Task :: Where does the string "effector" appear in the listing below? Copy every line where it does.

Information provided ::

┌────────

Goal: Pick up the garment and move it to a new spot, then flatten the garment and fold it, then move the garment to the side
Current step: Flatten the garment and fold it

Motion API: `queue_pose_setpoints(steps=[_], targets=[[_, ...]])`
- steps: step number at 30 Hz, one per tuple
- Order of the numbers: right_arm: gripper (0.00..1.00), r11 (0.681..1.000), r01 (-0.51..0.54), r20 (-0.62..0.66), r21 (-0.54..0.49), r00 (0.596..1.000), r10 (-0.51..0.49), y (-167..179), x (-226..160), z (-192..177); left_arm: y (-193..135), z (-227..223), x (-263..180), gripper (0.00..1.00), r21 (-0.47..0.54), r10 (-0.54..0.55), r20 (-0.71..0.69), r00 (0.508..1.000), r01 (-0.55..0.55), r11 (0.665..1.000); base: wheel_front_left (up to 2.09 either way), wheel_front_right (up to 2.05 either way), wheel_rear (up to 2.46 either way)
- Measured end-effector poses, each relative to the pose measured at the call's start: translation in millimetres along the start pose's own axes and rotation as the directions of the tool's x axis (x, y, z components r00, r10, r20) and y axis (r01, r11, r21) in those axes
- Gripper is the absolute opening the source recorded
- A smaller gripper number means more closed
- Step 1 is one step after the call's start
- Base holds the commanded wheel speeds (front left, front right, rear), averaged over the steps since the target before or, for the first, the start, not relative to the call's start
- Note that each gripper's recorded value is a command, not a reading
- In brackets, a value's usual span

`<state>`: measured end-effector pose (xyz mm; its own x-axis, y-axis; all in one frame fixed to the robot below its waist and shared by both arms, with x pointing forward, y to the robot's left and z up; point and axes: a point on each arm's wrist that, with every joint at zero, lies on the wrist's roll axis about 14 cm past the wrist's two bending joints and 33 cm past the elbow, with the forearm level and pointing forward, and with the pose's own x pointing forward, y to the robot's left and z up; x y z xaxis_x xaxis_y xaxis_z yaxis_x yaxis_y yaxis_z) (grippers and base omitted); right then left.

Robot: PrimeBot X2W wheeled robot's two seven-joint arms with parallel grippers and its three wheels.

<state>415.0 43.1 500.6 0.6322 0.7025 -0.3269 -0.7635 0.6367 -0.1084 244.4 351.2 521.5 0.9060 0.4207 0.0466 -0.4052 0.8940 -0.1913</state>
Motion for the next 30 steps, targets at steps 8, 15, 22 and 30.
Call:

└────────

Response area ::
- Measured end-effector poses, each relative to the pose measured at the call's start: translation in millimetres along the start pose's own axes and rotation as the directions of the tool's x axis (x, y, z components r00, r10, r20) and y axis (r01, r11, r21) in those axes
`<state>`: measured end-effector pose (xyz mm; its own x-axis, y-axis; all in one frame fixed to the robot below its waist and shared by both arms, with x pointing forward, y to the robot's left and z up; point and axes: a point on each arm's wrist that, with every joint at zero, lies on the wrist's roll axis about 14 cm past the wrist's two bending joints and 33 cm past the elbow, with the forearm level and pointing forward, and with the pose's own x pointing forward, y to the robot's left and z up; x y z xaxis_x xaxis_y xaxis_z yaxis_x yaxis_y yaxis_z) (grippers and base omitted); right then left.

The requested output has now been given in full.